The task:
Repeat the listing in full, exactly as it stands.
------ Collected data ------
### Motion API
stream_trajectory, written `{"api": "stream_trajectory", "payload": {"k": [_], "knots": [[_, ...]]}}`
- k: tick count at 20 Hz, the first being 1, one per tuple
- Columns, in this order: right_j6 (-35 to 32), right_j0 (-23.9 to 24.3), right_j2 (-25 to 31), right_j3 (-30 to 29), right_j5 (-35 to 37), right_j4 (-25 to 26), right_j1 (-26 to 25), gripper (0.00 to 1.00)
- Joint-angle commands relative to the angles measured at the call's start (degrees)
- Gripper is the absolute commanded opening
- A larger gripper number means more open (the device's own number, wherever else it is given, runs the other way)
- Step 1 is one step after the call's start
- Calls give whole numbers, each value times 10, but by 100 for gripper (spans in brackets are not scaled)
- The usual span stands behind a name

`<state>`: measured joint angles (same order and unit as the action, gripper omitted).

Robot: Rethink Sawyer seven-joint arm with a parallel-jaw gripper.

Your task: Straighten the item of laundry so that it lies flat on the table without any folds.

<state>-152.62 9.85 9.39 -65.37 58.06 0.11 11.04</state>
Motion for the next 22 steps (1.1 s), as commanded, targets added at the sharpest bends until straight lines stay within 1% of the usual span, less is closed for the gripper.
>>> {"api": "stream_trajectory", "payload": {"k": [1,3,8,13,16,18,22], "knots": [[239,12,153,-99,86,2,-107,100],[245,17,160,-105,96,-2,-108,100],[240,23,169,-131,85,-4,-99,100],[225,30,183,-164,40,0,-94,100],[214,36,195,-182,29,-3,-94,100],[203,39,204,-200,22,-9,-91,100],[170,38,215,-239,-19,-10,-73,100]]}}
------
Answer to the exercise:
### Motion API
stream_trajectory, written `{"api": "stream_trajectory", "payload": {"k": [_], "knots": [[_, ...]]}}`
- k: tick count at 20 Hz, the first being 1, one per tuple
- Columns, in this order: right_j6 (-35 to 32), right_j0 (-23.9 to 24.3), right_j2 (-25 to 31), right_j3 (-30 to 29), right_j5 (-35 to 37), right_j4 (-25 to 26), right_j1 (-26 to 25), gripper (0.00 to 1.00)
- Joint-angle commands relative to the angles measured at the call's start (degrees)
- Gripper is the absolute commanded opening
- A larger gripper number means more open (the device's own number, wherever else it is given, runs the other way)
- Step 1 is one step after the call's start
- Calls give whole numbers, each value times 10, but by 100 for gripper (spans in brackets are not scaled)
- The usual span stands behind a name

`<state>`: measured joint angles (same order and unit as the action, gripper omitted).

Robot: Rethink Sawyer seven-joint arm with a parallel-jaw gripper.

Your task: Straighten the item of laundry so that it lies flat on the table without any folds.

<state>-152.62 9.85 9.39 -65.37 58.06 0.11 11.04</state>
Motion for the next 22 steps (1.1 s), as commanded, targets added at the sharpest bends until straight lines stay within 1% of the usual span, less is closed for the gripper.
>>> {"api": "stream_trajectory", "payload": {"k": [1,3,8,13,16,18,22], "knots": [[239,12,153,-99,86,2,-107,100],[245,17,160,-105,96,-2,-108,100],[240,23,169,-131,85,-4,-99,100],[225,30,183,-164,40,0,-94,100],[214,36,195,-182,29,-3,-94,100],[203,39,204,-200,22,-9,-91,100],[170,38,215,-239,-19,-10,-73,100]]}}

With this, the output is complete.